Let me preface this story, as I did the other that I told you on board the liner Harding two years ago, with the urgent request that you attempt to keep constantly in mind the theory that there is no such thing as time—that there is no past and no future—that there is only now, there never has been anything but now and there never will be anything but now. It is a theory analogous to that which stipulates that there is no such thing as space. There may be those who think that they understand it, but I am not one of them. I simply know what I know—I do not try to account for it. As easily as I recall events in this incarnation do I recall events in previous incarnations; but, far more remarkable, similarly do I recall, or should I say foresee? events in incarnations of the future. No, I do not foresee them—I have lived them.

I have told you of the attempt made to reach Mars in the Barsoom and of how it was thwarted by Lieutenant Commander Orthis. That was in the year 2026. You will recall that Orthis, through hatred and jealousy of Julian 5th, wrecked the engines of the Barsoom, necessitating a landing upon the moon, and of how the ship was drawn into the mouth of a great lunar crater and through the crust of our satellite to the world within.

After being captured by the Va-gas, human quadrupeds of the moon’s interior, Julian 5th escaped with Nah-ee-lah, Princess of Laythe, daughter of a race of lunar mortals similar to ourselves, while Orthis made friends of the Kalkars, or Thinkers, another lunar human race. Orthis taught the Kalkars, who were enemies of the people of Laythe, to manufacture gunpowder, shells and cannon, and with these attacked and destroyed Laythe.

Julian 5th and Nah-ee-lah, the moon maid, escaped from the burning city and later were picked up by the Barsoom which had been repaired by Norton, a young ensign, who with two other officers had remained aboard.

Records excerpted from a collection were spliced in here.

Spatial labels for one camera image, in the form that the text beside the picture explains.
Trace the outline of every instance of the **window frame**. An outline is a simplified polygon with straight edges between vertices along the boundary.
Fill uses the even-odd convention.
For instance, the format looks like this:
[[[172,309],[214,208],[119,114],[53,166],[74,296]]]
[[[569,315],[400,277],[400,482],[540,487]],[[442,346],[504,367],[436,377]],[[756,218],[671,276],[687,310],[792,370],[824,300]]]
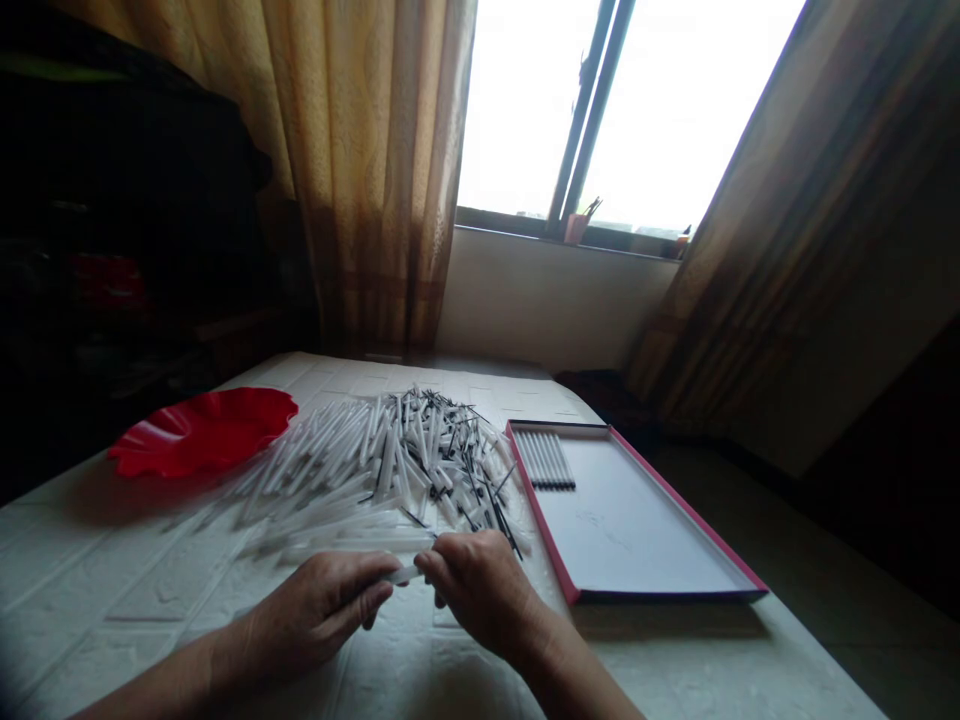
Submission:
[[[580,203],[635,4],[636,0],[600,0],[590,50],[580,64],[580,92],[547,217],[458,205],[456,225],[563,242],[562,219],[576,212]],[[591,225],[584,231],[581,245],[659,258],[670,258],[676,252],[674,240]]]

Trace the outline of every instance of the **window pane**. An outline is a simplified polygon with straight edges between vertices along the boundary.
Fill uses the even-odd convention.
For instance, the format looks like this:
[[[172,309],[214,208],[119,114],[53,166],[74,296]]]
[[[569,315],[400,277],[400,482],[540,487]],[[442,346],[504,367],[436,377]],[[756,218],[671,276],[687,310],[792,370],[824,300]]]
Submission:
[[[637,0],[580,197],[603,198],[592,225],[696,228],[802,7]]]
[[[597,5],[480,0],[458,205],[546,217]]]

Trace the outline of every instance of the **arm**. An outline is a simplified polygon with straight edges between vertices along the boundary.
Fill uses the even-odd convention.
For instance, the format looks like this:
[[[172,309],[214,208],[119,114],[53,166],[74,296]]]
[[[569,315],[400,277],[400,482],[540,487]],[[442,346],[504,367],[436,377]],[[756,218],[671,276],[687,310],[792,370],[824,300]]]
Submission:
[[[540,600],[501,533],[441,535],[414,562],[438,606],[513,666],[550,720],[643,720],[573,625]]]
[[[166,720],[207,716],[267,680],[293,677],[332,658],[393,586],[401,567],[383,553],[320,553],[248,615],[204,635],[74,716]]]

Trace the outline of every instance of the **window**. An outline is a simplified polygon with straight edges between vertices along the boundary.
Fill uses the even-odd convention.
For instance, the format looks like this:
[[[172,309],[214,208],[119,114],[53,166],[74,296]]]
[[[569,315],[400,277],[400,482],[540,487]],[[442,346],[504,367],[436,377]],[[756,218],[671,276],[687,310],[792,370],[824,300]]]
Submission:
[[[460,224],[669,253],[695,231],[803,0],[480,0]]]

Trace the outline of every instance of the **brown curtain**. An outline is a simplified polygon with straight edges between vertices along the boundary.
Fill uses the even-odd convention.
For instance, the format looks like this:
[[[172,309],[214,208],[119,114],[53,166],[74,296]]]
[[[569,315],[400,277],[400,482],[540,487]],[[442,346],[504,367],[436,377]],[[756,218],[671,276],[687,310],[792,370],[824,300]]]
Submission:
[[[627,368],[669,431],[725,432],[909,199],[956,126],[958,13],[808,2]]]
[[[328,342],[433,343],[476,0],[55,4],[239,104],[274,162],[265,225],[299,203]]]

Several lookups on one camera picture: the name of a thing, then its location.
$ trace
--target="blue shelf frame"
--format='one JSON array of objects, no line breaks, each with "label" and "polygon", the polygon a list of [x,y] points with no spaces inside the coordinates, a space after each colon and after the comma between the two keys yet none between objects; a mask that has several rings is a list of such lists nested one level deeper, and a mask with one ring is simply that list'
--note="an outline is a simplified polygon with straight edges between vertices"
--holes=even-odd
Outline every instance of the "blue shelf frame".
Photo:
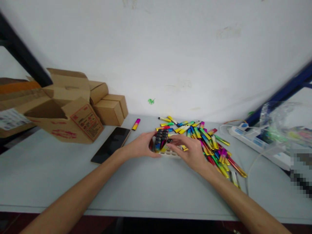
[{"label": "blue shelf frame", "polygon": [[[301,72],[289,82],[287,82],[279,91],[277,91],[271,98],[269,98],[265,103],[263,103],[252,115],[250,115],[245,121],[249,126],[254,126],[259,122],[261,109],[267,102],[281,102],[286,101],[292,95],[300,91],[302,88],[307,87],[312,89],[312,61],[305,66]],[[276,108],[280,103],[276,103],[273,108]]]}]

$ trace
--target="green mark on wall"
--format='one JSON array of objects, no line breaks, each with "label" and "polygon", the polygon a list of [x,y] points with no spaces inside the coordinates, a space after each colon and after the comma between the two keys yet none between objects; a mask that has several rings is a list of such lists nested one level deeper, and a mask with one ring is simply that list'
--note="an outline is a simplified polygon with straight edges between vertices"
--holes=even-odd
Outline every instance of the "green mark on wall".
[{"label": "green mark on wall", "polygon": [[154,98],[153,100],[152,100],[152,99],[149,99],[149,100],[148,100],[149,104],[150,104],[150,105],[153,105],[154,102],[155,102],[154,100],[155,100],[155,98]]}]

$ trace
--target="clear plastic bag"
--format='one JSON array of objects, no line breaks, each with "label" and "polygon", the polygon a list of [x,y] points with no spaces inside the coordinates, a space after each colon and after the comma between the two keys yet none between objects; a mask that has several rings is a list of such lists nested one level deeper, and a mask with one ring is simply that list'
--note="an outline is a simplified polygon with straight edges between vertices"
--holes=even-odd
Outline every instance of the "clear plastic bag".
[{"label": "clear plastic bag", "polygon": [[267,143],[291,141],[312,148],[312,106],[298,102],[268,102],[262,107],[260,127],[266,126],[261,137]]}]

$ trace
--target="smartphone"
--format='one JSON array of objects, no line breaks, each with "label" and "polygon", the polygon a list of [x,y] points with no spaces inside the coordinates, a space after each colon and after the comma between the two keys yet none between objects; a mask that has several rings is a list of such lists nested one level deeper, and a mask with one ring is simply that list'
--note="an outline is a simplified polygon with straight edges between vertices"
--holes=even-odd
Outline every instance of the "smartphone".
[{"label": "smartphone", "polygon": [[101,164],[105,162],[117,149],[121,148],[130,134],[130,129],[117,127],[107,138],[101,148],[91,159],[91,162]]}]

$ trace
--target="cardboard box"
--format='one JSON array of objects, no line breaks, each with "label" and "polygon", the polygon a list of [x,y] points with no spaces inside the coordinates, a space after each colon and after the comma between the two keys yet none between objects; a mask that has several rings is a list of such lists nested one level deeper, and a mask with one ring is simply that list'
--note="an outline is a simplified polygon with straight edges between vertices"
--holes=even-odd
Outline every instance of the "cardboard box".
[{"label": "cardboard box", "polygon": [[37,126],[63,142],[94,142],[104,127],[91,107],[89,81],[76,71],[48,69],[53,85],[43,88],[46,96],[20,106]]},{"label": "cardboard box", "polygon": [[99,81],[89,81],[90,86],[90,103],[91,105],[97,104],[103,97],[108,94],[108,87],[106,83]]},{"label": "cardboard box", "polygon": [[45,93],[59,106],[64,106],[79,97],[90,100],[89,80],[84,73],[47,68],[52,85],[44,87]]},{"label": "cardboard box", "polygon": [[108,94],[106,95],[103,100],[109,100],[109,101],[118,101],[121,107],[121,110],[123,112],[124,119],[128,115],[128,108],[126,104],[126,98],[122,95],[114,95],[114,94]]},{"label": "cardboard box", "polygon": [[29,101],[44,96],[37,82],[0,79],[0,138],[6,138],[35,126],[16,109]]},{"label": "cardboard box", "polygon": [[63,142],[91,144],[104,129],[89,102],[82,97],[60,107],[45,96],[17,110]]},{"label": "cardboard box", "polygon": [[121,126],[124,118],[118,101],[100,100],[93,106],[105,125]]}]

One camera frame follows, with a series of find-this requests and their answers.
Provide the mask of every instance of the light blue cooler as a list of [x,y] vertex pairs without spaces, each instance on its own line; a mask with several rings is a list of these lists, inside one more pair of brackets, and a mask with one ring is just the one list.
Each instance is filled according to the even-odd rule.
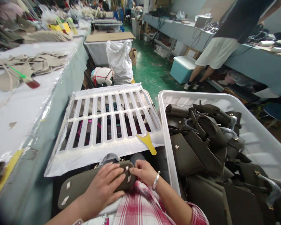
[[196,60],[189,56],[174,57],[171,76],[180,84],[187,83],[194,68]]

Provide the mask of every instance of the paper bag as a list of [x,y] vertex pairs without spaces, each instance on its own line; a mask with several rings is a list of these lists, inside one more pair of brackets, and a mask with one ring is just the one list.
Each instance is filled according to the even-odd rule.
[[131,48],[129,52],[129,57],[132,61],[132,66],[136,65],[136,48]]

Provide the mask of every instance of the glue brush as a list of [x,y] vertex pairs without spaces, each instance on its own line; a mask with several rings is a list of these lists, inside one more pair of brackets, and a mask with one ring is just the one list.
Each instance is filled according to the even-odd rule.
[[22,81],[28,85],[28,87],[32,88],[32,89],[35,89],[37,87],[40,86],[39,82],[37,82],[36,80],[30,78],[30,77],[27,77],[23,74],[21,74],[19,71],[17,71],[15,68],[7,65],[8,67],[10,67],[11,69],[13,69],[14,71],[16,71],[19,75],[16,75],[17,77],[21,78]]

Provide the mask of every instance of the white table covering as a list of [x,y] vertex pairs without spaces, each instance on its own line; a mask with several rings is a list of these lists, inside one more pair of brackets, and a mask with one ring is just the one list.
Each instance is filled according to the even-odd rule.
[[[80,30],[79,34],[87,35],[88,32],[87,30]],[[66,64],[62,69],[34,77],[40,83],[40,87],[31,89],[26,84],[20,83],[18,88],[14,89],[14,94],[9,102],[0,108],[0,161],[8,162],[17,150],[25,148],[29,144],[27,143],[28,137],[31,138],[38,122],[45,120],[46,108],[50,105],[50,99],[54,94],[56,84],[65,73],[72,73],[73,80],[69,82],[76,82],[75,77],[79,77],[77,86],[81,87],[81,78],[83,79],[88,59],[83,46],[84,39],[84,37],[81,37],[68,42],[22,44],[0,54],[0,59],[8,58],[10,55],[26,54],[33,56],[43,51],[59,51],[68,54]],[[5,101],[9,95],[10,92],[0,90],[0,103]]]

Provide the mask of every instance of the pink plaid shirt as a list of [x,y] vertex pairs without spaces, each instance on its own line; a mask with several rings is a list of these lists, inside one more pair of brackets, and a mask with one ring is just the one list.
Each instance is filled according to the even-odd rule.
[[[193,210],[191,225],[209,225],[202,210],[187,202]],[[175,222],[166,213],[158,194],[150,187],[136,181],[118,207],[113,224],[173,225]]]

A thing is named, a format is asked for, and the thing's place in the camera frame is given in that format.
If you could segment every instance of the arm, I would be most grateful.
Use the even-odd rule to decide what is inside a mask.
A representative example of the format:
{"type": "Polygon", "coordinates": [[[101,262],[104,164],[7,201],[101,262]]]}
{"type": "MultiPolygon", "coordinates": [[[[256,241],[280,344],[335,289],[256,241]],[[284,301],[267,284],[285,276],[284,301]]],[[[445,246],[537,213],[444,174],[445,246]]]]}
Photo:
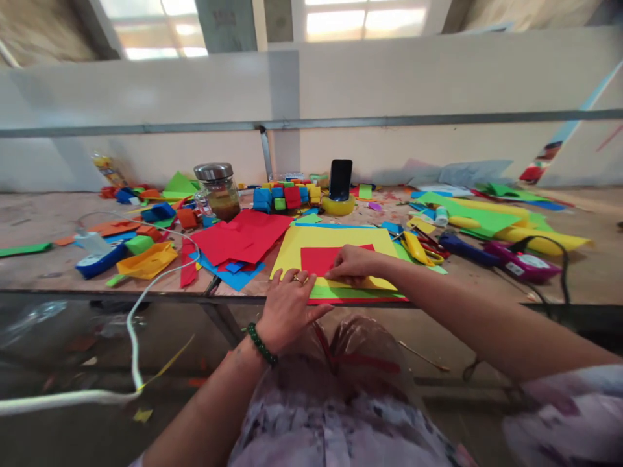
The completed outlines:
{"type": "MultiPolygon", "coordinates": [[[[275,272],[266,298],[258,336],[278,355],[302,330],[333,307],[307,307],[316,276],[289,270],[281,281],[275,272]],[[304,283],[293,281],[294,275],[304,283]]],[[[247,413],[251,396],[268,364],[249,336],[225,358],[178,416],[154,441],[144,467],[216,466],[226,462],[247,413]]]]}
{"type": "Polygon", "coordinates": [[[356,246],[345,246],[325,277],[357,285],[366,276],[391,282],[514,381],[623,363],[620,357],[522,305],[495,301],[449,276],[356,246]]]}

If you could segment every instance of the woman's right hand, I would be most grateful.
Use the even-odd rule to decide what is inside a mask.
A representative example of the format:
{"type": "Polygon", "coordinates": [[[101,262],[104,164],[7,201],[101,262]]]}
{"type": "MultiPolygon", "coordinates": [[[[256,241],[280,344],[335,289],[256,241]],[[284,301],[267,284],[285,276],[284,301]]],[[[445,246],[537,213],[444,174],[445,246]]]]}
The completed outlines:
{"type": "Polygon", "coordinates": [[[367,276],[380,277],[381,266],[388,256],[353,245],[344,245],[325,279],[360,287],[367,276]]]}

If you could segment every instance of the white cable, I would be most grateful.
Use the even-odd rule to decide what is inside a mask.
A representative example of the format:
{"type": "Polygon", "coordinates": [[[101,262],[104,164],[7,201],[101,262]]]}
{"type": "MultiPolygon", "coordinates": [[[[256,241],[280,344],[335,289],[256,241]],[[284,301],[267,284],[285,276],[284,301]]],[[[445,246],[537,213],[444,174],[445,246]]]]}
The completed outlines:
{"type": "MultiPolygon", "coordinates": [[[[143,224],[143,225],[147,225],[150,227],[157,227],[153,224],[149,224],[148,222],[135,221],[134,219],[131,219],[130,217],[126,217],[125,215],[119,214],[114,211],[93,211],[91,213],[81,216],[78,219],[77,223],[81,224],[82,220],[85,217],[88,217],[93,214],[112,214],[114,216],[121,217],[122,219],[136,222],[137,224],[143,224]]],[[[182,237],[190,240],[193,243],[193,245],[195,245],[195,253],[197,253],[197,259],[194,259],[190,263],[186,263],[185,265],[179,266],[175,269],[171,269],[169,271],[163,272],[162,274],[155,277],[155,279],[145,288],[143,293],[141,293],[138,300],[136,300],[136,303],[130,310],[130,313],[128,313],[128,317],[125,321],[125,325],[128,328],[128,333],[130,334],[130,341],[132,343],[132,380],[134,382],[134,388],[136,390],[131,394],[119,394],[117,392],[112,392],[112,391],[103,390],[103,389],[89,389],[89,390],[82,390],[82,391],[65,392],[63,394],[52,394],[49,396],[37,396],[37,397],[30,397],[30,398],[3,400],[3,401],[0,401],[0,416],[17,415],[17,414],[26,413],[26,412],[34,412],[37,410],[44,410],[44,409],[54,409],[57,407],[68,407],[70,405],[78,405],[78,404],[83,404],[83,403],[100,403],[100,404],[105,404],[105,405],[123,404],[123,403],[127,403],[138,398],[143,393],[143,388],[142,388],[144,384],[143,377],[141,376],[141,373],[138,369],[138,348],[139,348],[138,338],[136,337],[136,332],[134,331],[134,326],[132,325],[132,318],[134,317],[134,314],[138,306],[141,304],[141,302],[145,298],[145,295],[147,295],[147,293],[149,292],[149,289],[151,289],[153,285],[155,285],[164,276],[167,276],[168,274],[171,274],[172,272],[180,270],[181,268],[186,267],[186,266],[194,265],[199,260],[199,256],[200,256],[199,246],[188,235],[184,235],[183,233],[175,232],[174,230],[170,230],[164,227],[157,227],[157,228],[161,230],[165,230],[172,234],[181,235],[182,237]]]]}

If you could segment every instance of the smartphone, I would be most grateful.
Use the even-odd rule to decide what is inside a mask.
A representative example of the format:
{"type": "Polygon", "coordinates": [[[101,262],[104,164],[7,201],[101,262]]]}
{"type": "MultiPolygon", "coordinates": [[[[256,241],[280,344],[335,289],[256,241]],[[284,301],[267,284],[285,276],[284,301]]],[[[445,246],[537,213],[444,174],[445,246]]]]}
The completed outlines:
{"type": "Polygon", "coordinates": [[[333,159],[331,161],[331,181],[329,198],[333,201],[347,201],[350,196],[350,176],[352,160],[333,159]]]}

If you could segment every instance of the woman's left hand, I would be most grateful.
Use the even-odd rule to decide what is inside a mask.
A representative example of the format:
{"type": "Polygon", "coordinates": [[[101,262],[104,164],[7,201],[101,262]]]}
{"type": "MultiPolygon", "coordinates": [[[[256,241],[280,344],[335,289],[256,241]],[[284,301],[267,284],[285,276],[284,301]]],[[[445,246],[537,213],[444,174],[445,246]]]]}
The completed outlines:
{"type": "Polygon", "coordinates": [[[333,305],[307,305],[316,282],[316,275],[290,269],[275,271],[262,318],[256,329],[266,348],[274,355],[297,340],[305,327],[333,310],[333,305]]]}

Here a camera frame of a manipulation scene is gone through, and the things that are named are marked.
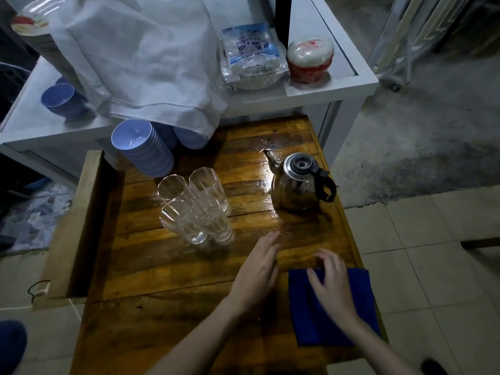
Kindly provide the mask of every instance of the stainless steel kettle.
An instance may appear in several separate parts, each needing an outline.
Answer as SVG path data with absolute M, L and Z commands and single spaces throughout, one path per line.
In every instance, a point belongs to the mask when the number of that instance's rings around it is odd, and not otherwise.
M 329 172 L 318 165 L 309 154 L 297 152 L 278 162 L 271 150 L 263 150 L 274 174 L 271 184 L 271 198 L 287 209 L 303 210 L 310 208 L 318 200 L 332 202 L 337 193 Z

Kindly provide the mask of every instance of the wet table surface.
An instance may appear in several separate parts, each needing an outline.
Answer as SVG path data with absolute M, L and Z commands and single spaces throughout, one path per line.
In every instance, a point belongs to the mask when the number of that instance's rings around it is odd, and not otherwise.
M 305 152 L 327 168 L 306 116 L 218 129 L 203 150 L 174 152 L 172 173 L 187 179 L 199 167 L 214 168 L 228 196 L 234 236 L 203 247 L 160 225 L 160 179 L 120 159 L 124 172 L 109 195 L 72 373 L 143 373 L 211 313 L 258 238 L 277 229 L 284 249 L 276 289 L 232 334 L 211 373 L 325 373 L 326 364 L 359 357 L 355 347 L 297 346 L 287 271 L 317 266 L 318 247 L 347 266 L 362 264 L 338 196 L 299 213 L 273 205 L 264 148 L 279 159 Z

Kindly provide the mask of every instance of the white cloth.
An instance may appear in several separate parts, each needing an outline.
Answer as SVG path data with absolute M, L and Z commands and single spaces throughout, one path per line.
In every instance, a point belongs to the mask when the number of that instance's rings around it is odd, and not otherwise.
M 214 133 L 226 104 L 201 0 L 66 0 L 50 29 L 96 113 Z

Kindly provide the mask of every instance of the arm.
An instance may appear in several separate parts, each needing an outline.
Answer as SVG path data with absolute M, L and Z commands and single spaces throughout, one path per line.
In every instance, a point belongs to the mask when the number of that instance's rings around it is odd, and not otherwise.
M 177 346 L 151 367 L 147 375 L 202 375 L 209 371 L 219 351 L 241 317 L 261 302 L 278 278 L 274 262 L 279 232 L 261 237 L 241 266 L 225 297 L 215 310 Z
M 346 264 L 325 249 L 315 254 L 324 262 L 324 284 L 308 269 L 311 286 L 323 309 L 343 333 L 356 345 L 378 375 L 421 375 L 394 349 L 358 317 L 354 307 Z

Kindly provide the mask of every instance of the wheel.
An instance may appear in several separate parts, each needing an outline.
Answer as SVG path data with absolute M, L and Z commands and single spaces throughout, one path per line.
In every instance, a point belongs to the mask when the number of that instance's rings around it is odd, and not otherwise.
M 403 88 L 403 86 L 397 83 L 392 83 L 391 85 L 392 92 L 398 92 L 401 88 Z

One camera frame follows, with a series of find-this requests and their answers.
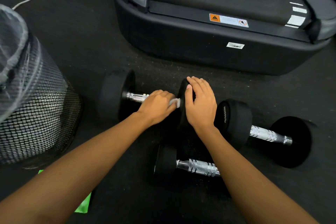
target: mesh trash can
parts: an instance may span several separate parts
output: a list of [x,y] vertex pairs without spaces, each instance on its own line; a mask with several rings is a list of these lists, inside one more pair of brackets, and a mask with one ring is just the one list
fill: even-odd
[[38,167],[71,143],[82,102],[23,18],[0,5],[0,164]]

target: green object
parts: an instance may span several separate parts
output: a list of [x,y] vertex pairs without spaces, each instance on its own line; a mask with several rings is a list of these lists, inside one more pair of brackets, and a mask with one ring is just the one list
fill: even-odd
[[84,201],[78,206],[78,208],[75,210],[75,213],[87,213],[89,209],[89,203],[90,203],[91,193],[84,199]]

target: chrome dumbbell handle
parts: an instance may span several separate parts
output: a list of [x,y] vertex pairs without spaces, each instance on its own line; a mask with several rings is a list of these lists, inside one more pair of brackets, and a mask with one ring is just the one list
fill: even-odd
[[218,177],[221,175],[215,164],[191,158],[187,161],[181,161],[178,159],[176,161],[176,168],[183,169],[190,173],[196,173],[210,177]]
[[269,141],[269,142],[282,143],[284,145],[291,145],[293,143],[292,138],[289,136],[283,136],[272,130],[260,128],[260,127],[253,126],[253,125],[250,130],[250,136],[256,137],[256,138],[259,138],[265,141]]
[[[131,101],[134,101],[134,102],[139,102],[139,103],[142,103],[145,101],[145,99],[149,96],[149,94],[134,94],[134,93],[130,93],[128,92],[127,95],[126,95],[126,98],[128,100],[131,100]],[[179,98],[175,98],[175,99],[172,99],[170,101],[170,105],[176,101],[177,102],[177,108],[180,107],[180,99]]]

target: person's right hand
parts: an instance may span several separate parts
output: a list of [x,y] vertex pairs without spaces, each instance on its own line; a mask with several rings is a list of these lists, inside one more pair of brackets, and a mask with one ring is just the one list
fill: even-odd
[[[199,129],[208,129],[214,127],[216,115],[216,99],[213,91],[204,79],[196,77],[187,77],[190,83],[185,91],[185,111],[188,122],[197,132]],[[193,101],[193,90],[196,95]]]

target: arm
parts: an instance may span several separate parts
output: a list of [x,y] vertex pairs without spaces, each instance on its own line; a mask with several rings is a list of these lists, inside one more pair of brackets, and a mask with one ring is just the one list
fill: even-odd
[[64,223],[135,139],[175,108],[153,92],[126,120],[72,150],[0,202],[1,223]]
[[[194,127],[214,160],[233,201],[248,223],[316,224],[304,209],[277,188],[214,127],[216,100],[208,82],[189,78],[185,107],[189,123]],[[193,90],[196,99],[193,102]]]

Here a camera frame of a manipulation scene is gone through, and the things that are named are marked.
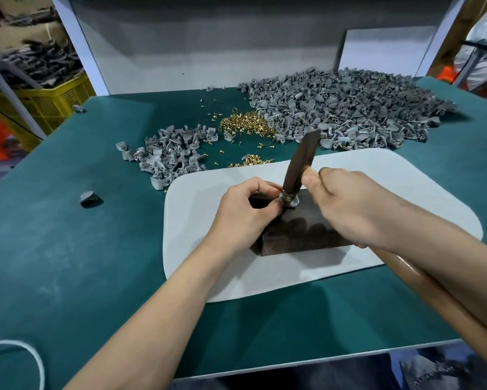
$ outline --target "white cord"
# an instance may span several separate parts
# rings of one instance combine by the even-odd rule
[[[26,344],[25,342],[16,341],[16,340],[0,340],[0,345],[19,346],[19,347],[22,347],[23,349],[28,350],[29,353],[32,354],[32,357],[34,357],[34,360],[36,360],[36,364],[38,364],[38,369],[40,371],[40,388],[39,388],[39,390],[44,390],[45,389],[45,368],[43,367],[43,361],[41,360],[41,357],[39,356],[38,352],[36,352],[36,349],[34,349],[29,344]]]

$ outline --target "teal work table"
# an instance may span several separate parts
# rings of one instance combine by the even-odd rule
[[[432,129],[428,143],[407,141],[397,153],[467,203],[487,243],[487,101],[430,78],[419,84],[457,102],[459,114]],[[165,193],[136,163],[124,162],[115,143],[136,148],[159,128],[213,126],[207,113],[250,110],[235,89],[94,97],[84,107],[0,181],[0,339],[32,343],[51,390],[62,388],[165,281]],[[296,148],[258,149],[259,142],[267,141],[243,135],[233,145],[203,143],[199,151],[215,168],[215,161],[226,167],[247,153],[286,160]],[[104,204],[81,208],[87,190]],[[381,266],[208,304],[176,377],[457,338]],[[37,381],[26,352],[0,349],[0,389],[35,389]]]

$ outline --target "yellow plastic crate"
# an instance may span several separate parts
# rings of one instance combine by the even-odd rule
[[[86,74],[60,84],[54,89],[19,89],[14,92],[46,135],[54,131],[73,113],[72,105],[82,105],[89,97],[95,96],[94,88]],[[2,92],[0,92],[0,112],[28,127]],[[7,125],[26,151],[32,151],[39,144],[36,137],[2,114],[0,120]]]

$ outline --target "dark wooden block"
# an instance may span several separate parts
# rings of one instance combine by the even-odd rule
[[[300,190],[298,198],[297,207],[284,207],[283,213],[265,228],[252,247],[254,252],[269,256],[352,244],[323,217],[308,190]],[[251,196],[249,201],[253,208],[263,208],[270,199]]]

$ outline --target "pile of brass rivets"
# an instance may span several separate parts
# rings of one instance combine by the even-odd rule
[[[227,168],[245,167],[247,165],[257,165],[257,164],[269,164],[272,163],[273,161],[274,161],[273,158],[271,158],[270,160],[262,160],[260,156],[258,156],[257,154],[248,154],[247,156],[245,156],[243,160],[243,164],[231,163]]]
[[[238,113],[236,108],[233,109],[230,117],[221,120],[220,130],[227,131],[232,136],[238,132],[246,132],[249,135],[255,132],[260,137],[272,138],[276,134],[276,131],[269,127],[267,121],[256,111],[242,114]]]

Ten years after they had landed upon the inner surface of the moon Julian 5th and his companions brought the Barsoom to dock safely at the city of Washington, leaving Lieutenant-Commander Orthis in the moon.

Julian 5th and the Princess Nah-ee-lah were married and in that same year, 2036, a son was born to them and was called Julian 6th. He was the great-grandfather of Julian 9th for whose story you have asked me, and in whom I lived again in the twenty-second century.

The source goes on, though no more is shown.